## Exercise aim:
Every line of the material below that contains the string "gets" must appear in the answer.

****************************************

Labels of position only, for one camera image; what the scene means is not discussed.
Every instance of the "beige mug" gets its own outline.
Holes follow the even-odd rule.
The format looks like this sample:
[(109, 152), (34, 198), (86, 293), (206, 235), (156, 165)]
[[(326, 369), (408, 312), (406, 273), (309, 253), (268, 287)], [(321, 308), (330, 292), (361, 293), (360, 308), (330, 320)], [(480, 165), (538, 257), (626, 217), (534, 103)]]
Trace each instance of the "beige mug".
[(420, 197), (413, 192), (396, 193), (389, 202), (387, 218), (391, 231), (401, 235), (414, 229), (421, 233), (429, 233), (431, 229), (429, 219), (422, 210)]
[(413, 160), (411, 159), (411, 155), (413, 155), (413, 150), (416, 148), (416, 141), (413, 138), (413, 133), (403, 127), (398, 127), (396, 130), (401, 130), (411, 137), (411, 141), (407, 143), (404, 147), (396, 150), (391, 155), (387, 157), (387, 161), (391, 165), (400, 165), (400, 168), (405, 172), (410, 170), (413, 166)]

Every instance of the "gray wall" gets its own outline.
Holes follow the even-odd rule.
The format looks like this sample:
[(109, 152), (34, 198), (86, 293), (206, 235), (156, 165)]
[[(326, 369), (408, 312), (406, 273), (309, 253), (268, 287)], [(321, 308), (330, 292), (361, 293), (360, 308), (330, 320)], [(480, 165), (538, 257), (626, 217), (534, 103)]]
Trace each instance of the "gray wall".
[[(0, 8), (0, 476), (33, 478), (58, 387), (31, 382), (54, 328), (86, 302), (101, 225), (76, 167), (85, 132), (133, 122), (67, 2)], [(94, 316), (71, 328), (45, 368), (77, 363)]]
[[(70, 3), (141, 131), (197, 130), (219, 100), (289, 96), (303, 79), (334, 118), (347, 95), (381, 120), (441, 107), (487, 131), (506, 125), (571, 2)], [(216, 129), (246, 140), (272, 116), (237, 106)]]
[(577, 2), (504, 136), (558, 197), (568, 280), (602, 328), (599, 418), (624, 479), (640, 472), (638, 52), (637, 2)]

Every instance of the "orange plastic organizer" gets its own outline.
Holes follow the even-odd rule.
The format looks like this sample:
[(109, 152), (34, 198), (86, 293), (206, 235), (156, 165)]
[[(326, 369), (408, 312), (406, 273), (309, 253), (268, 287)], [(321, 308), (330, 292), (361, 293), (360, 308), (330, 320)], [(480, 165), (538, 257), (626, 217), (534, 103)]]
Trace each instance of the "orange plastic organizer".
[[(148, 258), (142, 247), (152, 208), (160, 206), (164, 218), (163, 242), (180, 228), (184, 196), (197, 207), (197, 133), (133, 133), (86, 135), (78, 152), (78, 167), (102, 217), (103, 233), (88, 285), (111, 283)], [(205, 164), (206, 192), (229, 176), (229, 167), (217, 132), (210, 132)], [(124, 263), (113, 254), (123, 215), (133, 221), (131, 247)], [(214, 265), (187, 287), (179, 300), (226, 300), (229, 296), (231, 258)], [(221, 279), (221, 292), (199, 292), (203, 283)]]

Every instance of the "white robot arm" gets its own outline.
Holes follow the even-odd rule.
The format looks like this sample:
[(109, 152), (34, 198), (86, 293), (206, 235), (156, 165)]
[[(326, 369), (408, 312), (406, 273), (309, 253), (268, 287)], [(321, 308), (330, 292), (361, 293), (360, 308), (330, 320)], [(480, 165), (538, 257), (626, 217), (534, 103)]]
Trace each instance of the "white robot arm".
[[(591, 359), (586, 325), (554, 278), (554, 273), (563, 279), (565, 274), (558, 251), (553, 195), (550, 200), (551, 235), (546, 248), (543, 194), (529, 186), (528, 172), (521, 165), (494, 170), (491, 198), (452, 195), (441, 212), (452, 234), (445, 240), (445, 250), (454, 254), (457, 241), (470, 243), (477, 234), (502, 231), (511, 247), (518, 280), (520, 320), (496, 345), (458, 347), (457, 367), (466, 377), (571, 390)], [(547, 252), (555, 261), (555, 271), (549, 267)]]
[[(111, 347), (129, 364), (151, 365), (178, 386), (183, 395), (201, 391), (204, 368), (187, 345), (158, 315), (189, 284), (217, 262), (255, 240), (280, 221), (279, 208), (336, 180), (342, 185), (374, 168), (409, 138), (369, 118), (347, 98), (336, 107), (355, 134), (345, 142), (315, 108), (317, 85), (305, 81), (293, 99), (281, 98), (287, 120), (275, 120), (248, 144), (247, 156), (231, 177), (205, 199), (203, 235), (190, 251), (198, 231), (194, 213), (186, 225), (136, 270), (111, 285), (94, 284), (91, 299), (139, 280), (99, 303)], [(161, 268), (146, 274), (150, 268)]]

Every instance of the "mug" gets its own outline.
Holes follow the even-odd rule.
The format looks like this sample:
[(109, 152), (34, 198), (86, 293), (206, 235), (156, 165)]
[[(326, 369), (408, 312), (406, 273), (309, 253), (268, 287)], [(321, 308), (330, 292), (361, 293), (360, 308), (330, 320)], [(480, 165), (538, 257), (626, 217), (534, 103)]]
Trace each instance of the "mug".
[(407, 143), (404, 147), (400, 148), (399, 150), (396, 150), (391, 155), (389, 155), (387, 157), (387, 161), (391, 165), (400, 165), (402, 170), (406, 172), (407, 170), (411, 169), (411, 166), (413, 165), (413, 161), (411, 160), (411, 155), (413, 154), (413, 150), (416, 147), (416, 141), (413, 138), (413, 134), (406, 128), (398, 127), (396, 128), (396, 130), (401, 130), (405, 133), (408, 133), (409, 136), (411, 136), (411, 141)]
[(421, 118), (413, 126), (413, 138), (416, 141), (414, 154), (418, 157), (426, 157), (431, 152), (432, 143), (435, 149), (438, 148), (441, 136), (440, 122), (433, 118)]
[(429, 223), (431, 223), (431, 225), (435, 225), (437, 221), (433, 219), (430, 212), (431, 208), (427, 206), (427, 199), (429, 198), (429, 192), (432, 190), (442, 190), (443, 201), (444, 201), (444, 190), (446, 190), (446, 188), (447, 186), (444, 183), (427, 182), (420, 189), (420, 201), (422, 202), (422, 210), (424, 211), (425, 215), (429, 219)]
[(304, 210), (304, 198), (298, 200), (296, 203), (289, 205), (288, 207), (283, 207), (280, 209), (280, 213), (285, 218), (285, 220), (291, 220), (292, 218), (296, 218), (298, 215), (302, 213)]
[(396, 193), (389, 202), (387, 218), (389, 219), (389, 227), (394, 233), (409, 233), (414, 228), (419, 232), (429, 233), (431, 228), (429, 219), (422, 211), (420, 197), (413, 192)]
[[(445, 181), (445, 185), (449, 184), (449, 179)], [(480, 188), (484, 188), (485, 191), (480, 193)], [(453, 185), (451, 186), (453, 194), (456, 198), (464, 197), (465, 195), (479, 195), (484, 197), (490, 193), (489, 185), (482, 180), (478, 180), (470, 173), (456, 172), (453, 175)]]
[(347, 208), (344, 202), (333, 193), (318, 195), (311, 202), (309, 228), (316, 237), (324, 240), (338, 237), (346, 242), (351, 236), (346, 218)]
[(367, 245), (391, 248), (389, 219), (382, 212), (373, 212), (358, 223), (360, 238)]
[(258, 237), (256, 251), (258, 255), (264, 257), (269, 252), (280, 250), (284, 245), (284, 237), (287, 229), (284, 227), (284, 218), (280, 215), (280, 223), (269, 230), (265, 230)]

****************************************

## Task result:
Every instance of the "beige mug" gets its own outline.
Every instance of the "gray wall" gets its own outline.
Every instance of the "orange plastic organizer" gets its own outline.
Every instance of the "white robot arm" gets its own outline.
Every instance of the "mug" gets its own outline.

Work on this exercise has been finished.